Y ya puestos, no digamos del tono, el semblante, la angustia, lo circunspecto de su tono, como si les fuera la vida en la seriedad, el decoro, la gravedad en la forma de expresar asuntos tan irrelevantes como ridículos: pareciera que el cuello de la camisa les hubiera tragado la sonrisa.
Habría que recuperar la elocuencia, esa capacidad de expresarse en público de forma elegante y persuasiva. Esa aptitud de manifestar emociones y provocar en el oyente convicción, mediante la lengua hablada o escrita, de manera formal y apropiada para su comprensión. El concepto de elocuencia surgiría en la antigua Grecia. En la mitología griega, Calíope (una de las nueve hijas de Zeus y Mnemósine) era la rebelde de la poesía épica y la elocuencia. Asimismo, la elocuencia era considerada la forma más elevada de la política por los antiguos griegos.
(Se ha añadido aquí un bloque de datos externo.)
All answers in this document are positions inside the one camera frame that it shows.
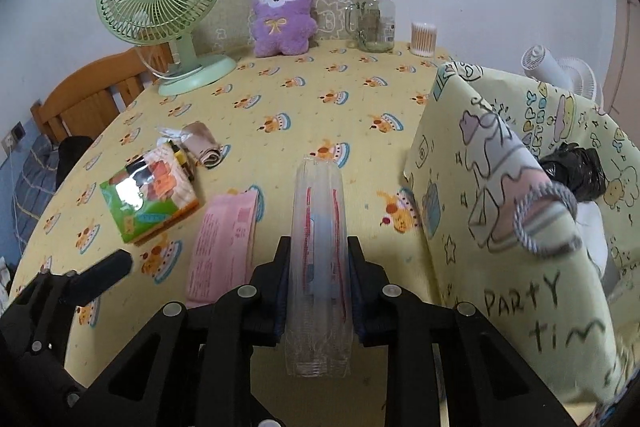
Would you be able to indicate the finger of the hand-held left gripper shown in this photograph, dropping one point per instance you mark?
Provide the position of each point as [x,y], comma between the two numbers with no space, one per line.
[100,274]

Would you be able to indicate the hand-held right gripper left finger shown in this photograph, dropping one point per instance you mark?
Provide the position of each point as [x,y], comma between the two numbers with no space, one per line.
[272,302]

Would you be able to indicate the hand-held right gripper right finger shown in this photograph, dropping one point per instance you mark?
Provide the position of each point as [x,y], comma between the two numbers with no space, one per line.
[362,302]

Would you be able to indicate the pink packet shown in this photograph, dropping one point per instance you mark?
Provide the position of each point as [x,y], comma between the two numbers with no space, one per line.
[220,237]

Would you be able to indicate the colourful snack packet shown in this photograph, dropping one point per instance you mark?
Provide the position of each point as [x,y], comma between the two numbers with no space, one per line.
[150,197]

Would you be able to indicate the yellow printed gift bag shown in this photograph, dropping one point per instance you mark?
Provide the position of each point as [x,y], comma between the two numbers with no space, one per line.
[500,257]

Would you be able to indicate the white crinkled wrapper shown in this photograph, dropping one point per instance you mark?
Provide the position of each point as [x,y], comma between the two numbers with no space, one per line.
[170,134]

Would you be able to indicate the beige cloth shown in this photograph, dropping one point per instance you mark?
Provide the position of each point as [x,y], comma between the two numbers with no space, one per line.
[205,147]

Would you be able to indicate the white cloth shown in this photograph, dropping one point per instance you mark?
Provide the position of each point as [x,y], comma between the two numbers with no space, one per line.
[597,232]

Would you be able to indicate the black plastic bag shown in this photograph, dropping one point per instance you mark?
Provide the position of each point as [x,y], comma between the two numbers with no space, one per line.
[580,172]

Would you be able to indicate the plaid bedding pile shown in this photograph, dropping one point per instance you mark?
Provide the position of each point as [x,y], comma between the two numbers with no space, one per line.
[35,187]

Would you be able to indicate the black clothing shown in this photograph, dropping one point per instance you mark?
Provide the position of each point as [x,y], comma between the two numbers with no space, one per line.
[72,152]

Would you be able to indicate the yellow printed tablecloth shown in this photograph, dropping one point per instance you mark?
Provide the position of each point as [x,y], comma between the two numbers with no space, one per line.
[300,107]

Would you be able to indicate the cotton swab container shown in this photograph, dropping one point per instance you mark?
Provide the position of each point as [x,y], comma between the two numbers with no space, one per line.
[423,39]

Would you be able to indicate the purple plush toy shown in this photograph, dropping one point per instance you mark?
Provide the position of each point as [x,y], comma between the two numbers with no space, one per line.
[282,22]

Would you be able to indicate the glass jar with dark lid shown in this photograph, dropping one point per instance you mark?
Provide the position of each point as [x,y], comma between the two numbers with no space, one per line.
[375,22]

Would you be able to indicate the white standing fan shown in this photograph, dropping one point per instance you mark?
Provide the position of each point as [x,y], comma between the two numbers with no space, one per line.
[575,72]

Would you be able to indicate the pink door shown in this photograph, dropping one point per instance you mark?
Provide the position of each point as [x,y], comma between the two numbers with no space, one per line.
[630,57]

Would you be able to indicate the wall socket panel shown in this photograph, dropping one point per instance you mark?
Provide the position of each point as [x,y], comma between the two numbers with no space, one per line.
[17,132]

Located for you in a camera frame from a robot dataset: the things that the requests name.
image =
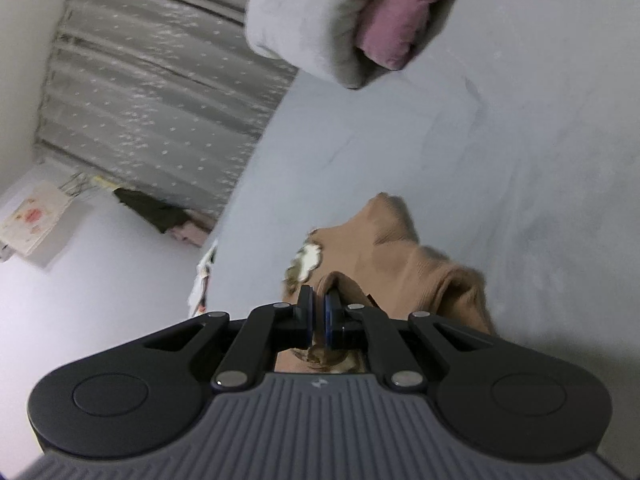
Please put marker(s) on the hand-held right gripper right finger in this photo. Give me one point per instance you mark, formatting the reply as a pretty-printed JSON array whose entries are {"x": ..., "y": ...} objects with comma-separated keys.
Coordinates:
[{"x": 330, "y": 317}]

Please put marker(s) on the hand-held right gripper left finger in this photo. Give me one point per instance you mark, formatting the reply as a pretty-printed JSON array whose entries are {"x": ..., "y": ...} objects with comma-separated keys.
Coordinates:
[{"x": 306, "y": 310}]

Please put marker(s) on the brown ribbed sweater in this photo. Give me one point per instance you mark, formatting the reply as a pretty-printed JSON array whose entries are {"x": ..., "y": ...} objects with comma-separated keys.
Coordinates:
[{"x": 400, "y": 265}]

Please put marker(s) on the open book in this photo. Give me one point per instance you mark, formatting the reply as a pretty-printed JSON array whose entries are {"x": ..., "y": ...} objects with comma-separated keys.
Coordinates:
[{"x": 202, "y": 280}]

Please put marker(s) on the pink hanging garment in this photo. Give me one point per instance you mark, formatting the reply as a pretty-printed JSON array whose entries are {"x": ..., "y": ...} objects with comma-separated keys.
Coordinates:
[{"x": 187, "y": 234}]

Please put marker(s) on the dark green hanging garment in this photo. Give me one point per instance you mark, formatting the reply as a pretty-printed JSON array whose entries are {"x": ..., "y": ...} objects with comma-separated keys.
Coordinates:
[{"x": 150, "y": 207}]

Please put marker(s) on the grey star print curtain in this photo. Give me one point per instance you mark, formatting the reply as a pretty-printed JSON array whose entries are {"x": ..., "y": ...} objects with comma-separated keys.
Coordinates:
[{"x": 150, "y": 85}]

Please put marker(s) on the grey quilt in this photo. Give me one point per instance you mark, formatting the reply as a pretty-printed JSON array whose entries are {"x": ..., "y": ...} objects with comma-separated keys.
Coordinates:
[{"x": 310, "y": 25}]

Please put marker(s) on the pink blanket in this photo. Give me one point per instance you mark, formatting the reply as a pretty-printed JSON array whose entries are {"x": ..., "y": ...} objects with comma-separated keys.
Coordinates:
[{"x": 405, "y": 20}]

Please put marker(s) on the wall poster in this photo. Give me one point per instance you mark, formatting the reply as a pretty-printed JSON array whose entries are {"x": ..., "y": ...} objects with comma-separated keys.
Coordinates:
[{"x": 30, "y": 220}]

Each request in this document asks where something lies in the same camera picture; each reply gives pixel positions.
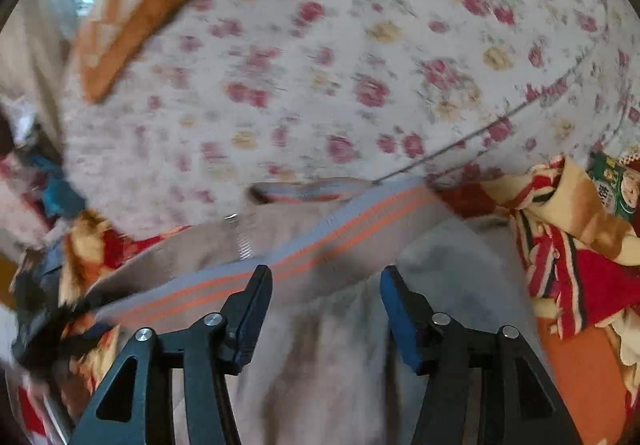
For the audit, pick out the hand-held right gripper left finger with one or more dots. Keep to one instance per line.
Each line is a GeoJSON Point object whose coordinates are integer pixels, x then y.
{"type": "Point", "coordinates": [250, 320]}

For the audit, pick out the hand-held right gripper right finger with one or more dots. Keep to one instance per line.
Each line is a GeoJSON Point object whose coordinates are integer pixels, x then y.
{"type": "Point", "coordinates": [400, 320]}

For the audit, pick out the yellow red printed blanket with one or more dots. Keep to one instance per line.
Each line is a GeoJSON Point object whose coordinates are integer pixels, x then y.
{"type": "Point", "coordinates": [600, 285]}

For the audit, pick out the dark striped cloth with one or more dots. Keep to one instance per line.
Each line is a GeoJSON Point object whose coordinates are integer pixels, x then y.
{"type": "Point", "coordinates": [40, 325]}

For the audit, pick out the blue plastic bag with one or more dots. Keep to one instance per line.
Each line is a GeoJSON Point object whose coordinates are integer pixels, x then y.
{"type": "Point", "coordinates": [57, 192]}

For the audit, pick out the green printed packet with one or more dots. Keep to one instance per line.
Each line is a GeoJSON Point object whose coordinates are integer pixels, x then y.
{"type": "Point", "coordinates": [617, 187]}

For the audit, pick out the grey jacket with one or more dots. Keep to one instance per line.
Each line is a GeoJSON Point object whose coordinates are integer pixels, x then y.
{"type": "Point", "coordinates": [330, 350]}

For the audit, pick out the floral quilt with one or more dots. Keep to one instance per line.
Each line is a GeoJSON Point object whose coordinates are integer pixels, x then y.
{"type": "Point", "coordinates": [350, 75]}

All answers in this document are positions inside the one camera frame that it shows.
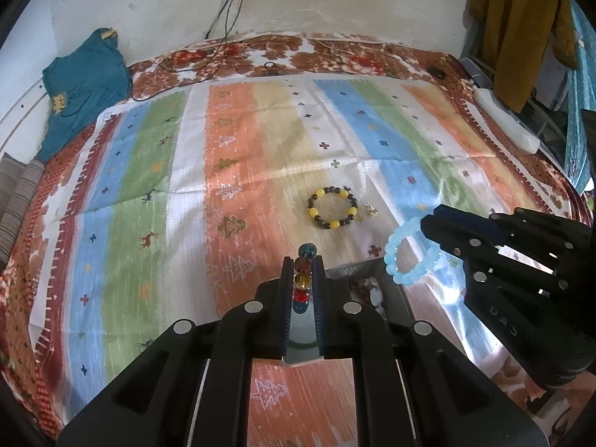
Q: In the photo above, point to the grey metal frame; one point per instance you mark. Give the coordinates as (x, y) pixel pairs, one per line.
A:
(475, 72)

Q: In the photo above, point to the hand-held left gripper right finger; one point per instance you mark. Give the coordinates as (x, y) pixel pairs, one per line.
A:
(319, 298)

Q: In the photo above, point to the grey striped pillow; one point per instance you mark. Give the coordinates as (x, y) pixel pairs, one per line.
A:
(18, 195)

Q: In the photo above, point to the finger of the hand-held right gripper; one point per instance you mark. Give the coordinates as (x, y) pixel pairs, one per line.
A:
(451, 242)
(535, 237)

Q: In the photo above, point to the brown floral bedsheet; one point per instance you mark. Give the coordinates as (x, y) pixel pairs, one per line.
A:
(326, 53)

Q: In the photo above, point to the clear plastic tray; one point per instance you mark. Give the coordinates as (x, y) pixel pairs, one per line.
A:
(393, 295)

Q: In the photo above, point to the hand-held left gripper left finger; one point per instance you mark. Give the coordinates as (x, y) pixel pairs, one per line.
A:
(285, 298)

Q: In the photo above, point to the teal garment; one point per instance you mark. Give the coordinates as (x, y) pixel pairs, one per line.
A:
(79, 93)

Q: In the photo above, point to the white bed headboard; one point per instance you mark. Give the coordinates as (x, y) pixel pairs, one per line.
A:
(18, 121)

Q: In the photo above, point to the mustard hanging garment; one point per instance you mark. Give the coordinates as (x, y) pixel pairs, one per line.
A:
(517, 32)

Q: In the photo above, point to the white rolled cloth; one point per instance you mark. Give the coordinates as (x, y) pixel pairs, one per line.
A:
(503, 118)

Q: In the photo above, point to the colourful striped mat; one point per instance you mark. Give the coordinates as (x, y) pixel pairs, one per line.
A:
(139, 195)

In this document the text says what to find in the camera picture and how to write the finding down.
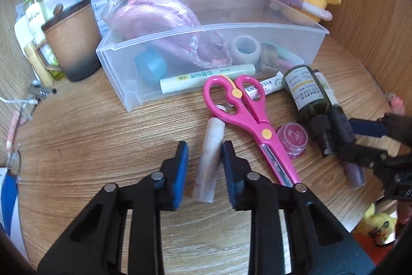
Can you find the green spray bottle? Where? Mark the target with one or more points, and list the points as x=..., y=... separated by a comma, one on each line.
x=35, y=14

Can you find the blue and white carton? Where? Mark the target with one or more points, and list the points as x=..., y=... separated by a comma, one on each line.
x=9, y=210

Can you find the blue tape roll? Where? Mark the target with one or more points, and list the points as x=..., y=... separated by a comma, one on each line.
x=151, y=67

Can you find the clear plastic storage box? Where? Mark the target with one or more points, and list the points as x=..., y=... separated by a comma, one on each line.
x=180, y=36

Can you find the white highlighter pen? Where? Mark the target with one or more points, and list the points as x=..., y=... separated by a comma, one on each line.
x=206, y=77

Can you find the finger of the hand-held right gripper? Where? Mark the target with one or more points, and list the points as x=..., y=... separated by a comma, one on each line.
x=360, y=154
x=367, y=128

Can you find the eyeglasses with pink temples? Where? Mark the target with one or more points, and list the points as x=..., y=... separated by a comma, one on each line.
x=14, y=126

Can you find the brown ceramic mug with lid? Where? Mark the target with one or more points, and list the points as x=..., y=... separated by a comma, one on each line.
x=75, y=46

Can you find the cream yellow tube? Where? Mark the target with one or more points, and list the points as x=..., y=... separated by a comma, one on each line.
x=35, y=62

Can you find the pale pink lip balm tube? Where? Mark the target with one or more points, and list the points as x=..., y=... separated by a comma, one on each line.
x=209, y=152

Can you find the small yellow plush toy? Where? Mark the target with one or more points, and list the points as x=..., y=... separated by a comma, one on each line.
x=381, y=223

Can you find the purple tube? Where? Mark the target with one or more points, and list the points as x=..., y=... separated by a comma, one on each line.
x=354, y=175

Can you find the small pink jar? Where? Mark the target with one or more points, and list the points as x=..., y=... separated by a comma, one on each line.
x=293, y=138

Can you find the white ointment tube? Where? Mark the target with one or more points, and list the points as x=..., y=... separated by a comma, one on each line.
x=270, y=83

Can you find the brown patterned tape roll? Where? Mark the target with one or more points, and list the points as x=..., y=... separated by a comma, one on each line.
x=269, y=56

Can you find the white tape roll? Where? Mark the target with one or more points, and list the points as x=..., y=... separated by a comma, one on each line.
x=246, y=48

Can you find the dark green pump bottle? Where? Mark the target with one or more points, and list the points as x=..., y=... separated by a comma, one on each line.
x=305, y=91

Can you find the pink scissors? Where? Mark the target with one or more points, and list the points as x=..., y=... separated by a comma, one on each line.
x=251, y=123

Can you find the black pens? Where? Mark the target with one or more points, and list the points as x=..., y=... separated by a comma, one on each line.
x=40, y=89

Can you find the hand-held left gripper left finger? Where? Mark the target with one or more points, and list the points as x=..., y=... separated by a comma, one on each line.
x=180, y=178

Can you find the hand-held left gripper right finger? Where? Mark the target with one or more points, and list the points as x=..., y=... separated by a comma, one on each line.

El término elocuencia proviene de la raíz latina loqu o loc, que significa “hablar”. Así, ser elocuente es tener la capacidad de comprender y ordenar el idioma de tal manera que sea empleado de forma agradable y con gran poder de persuasión.
Estamos en el quinto centenario de la muerte de Antonio Martínez de Cala (Lebrija, 1444-1522) —conocido hoy como Elio Antonio de Nebrija—, una de las figuras más relevantes del humanismo español y el primer filólogo que se aventuró a estudiar una lengua romance —la castellana—, rompiendo así la tradición de que sólo las lenguas clásicas —el latín y el griego— merecían ser objeto de meditación. Ocupa un lugar destacado en la historia de la lengua española por ser autor de la Gramática castellana publicada en 1492 —la primera que se ha escrito—, de un primer diccionario latino-español ese mismo año y de otro español-latino hacia 1494, con bastante anticipación al resto de las lenguas vulgares que se hablaban en Europa en aquella época.
“Tenemos una lluvia pendiente, usted y yo. No importa si es febrero o es mayo, sé que ese día lloverá”. Pura elocuencia, escrita esta tarde calurosa del primer día de julio. Cuando esa lluvia llegue, “ojalá que llueva café en el campo”. De ese aguacero que decía Juan Luis Guerra: ojalá que llueva café.